» Task requirements
Restate each of the lines below word for word and drop every picture.

» Material provided

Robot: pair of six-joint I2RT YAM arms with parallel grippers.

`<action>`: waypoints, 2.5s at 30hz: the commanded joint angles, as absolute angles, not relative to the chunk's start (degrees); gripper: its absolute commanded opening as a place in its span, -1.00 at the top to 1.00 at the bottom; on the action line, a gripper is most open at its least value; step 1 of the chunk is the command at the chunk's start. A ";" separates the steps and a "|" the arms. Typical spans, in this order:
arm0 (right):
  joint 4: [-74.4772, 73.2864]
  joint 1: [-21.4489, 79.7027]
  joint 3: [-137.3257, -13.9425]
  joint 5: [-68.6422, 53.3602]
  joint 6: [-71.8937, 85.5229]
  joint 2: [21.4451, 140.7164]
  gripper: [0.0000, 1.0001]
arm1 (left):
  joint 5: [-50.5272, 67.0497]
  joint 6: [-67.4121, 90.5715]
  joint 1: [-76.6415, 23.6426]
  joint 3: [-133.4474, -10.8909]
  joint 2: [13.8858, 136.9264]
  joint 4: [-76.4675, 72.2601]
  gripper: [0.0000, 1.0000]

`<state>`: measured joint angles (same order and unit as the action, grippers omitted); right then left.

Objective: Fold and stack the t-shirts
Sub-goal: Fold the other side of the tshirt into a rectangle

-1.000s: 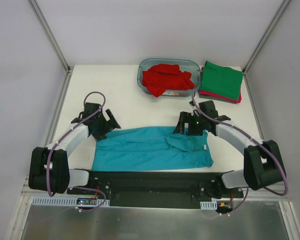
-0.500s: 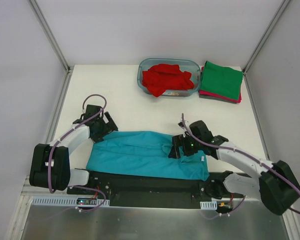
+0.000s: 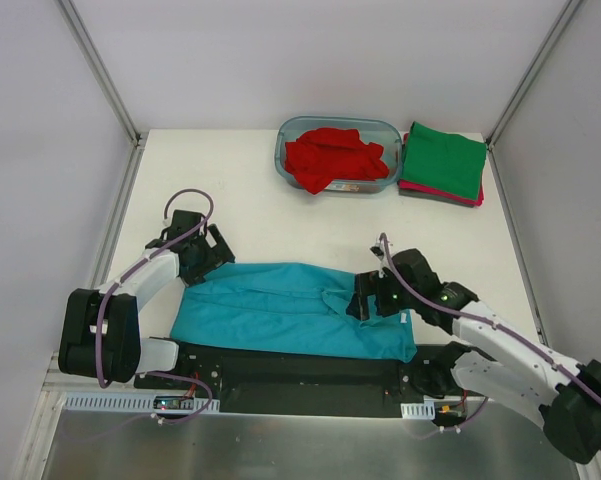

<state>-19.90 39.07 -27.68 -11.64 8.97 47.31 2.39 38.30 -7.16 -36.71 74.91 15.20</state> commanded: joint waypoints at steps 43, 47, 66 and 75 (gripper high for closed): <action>-22.14 34.10 -52.29 -8.61 -8.79 86.48 -0.92 | 2.90 34.19 -7.21 -50.45 89.56 14.41 -0.98; -25.39 36.91 -51.07 -8.35 -8.88 84.03 -0.82 | 2.64 34.10 -7.12 -50.45 89.47 14.33 -0.98; -31.03 56.78 -46.58 13.78 2.55 57.75 -0.92 | 3.87 34.01 -6.68 -51.07 91.05 14.33 -0.98; -22.85 47.29 -56.50 8.18 -6.41 74.15 -0.92 | 4.75 33.57 -6.59 -51.50 92.20 14.33 -0.98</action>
<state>-26.74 49.82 -50.46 8.86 -1.39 65.43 2.94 34.83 -7.03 -50.85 90.74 14.72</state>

» Task output
Robot: pair of six-joint I2RT YAM arms with parallel grippers.

`<action>`: waypoints, 2.5s at 30hz: the commanded joint angles, as absolute angles, not relative to the chunk's start (degrees); gripper: its absolute commanded opening as a place in its span, -1.00 at the top to 1.00 at the bottom; on the action line, a gripper is most open at its least value; step 1 of the chunk is the command at the chunk's start. A ";" separates the steps and a "|" the arms. Typical spans, in this order:
arm0 (right):
  joint 4: [-74.4772, 73.2864]
  joint 1: [-21.4489, 79.7027]
  joint 3: [-137.3257, -13.9425]
  joint 5: [-68.6422, 53.3602]
  joint 6: [-71.8937, 85.5229]
  joint 2: [21.4451, 140.7164]
  gripper: [0.0000, 1.0001]
arm1 (left):
  joint 5: [-50.5272, 67.0497]
  joint 6: [-67.4121, 90.5715]
  joint 1: [-76.6415, 23.6426]
  joint 3: [-133.4474, -10.8909]
  joint 2: [13.8858, 136.9264]
  joint 4: [-76.4675, 72.2601]
  gripper: [0.0000, 1.0000]

`<state>`: measured joint angles (same order and unit as the action, grippers omitted); right then left.

Objective: Fold and stack the t-shirts
Sub-goal: Fold the other side of the tshirt into a rectangle

-1.000s: 
-0.500s: 
+0.000s: 

<state>-19.90 39.07 -27.68 -11.64 8.97 47.31 2.39 38.30 -7.16 -36.71 74.91 15.20</state> commanded: joint waypoints at steps 43, 47, 66 and 75 (gripper high for closed): <action>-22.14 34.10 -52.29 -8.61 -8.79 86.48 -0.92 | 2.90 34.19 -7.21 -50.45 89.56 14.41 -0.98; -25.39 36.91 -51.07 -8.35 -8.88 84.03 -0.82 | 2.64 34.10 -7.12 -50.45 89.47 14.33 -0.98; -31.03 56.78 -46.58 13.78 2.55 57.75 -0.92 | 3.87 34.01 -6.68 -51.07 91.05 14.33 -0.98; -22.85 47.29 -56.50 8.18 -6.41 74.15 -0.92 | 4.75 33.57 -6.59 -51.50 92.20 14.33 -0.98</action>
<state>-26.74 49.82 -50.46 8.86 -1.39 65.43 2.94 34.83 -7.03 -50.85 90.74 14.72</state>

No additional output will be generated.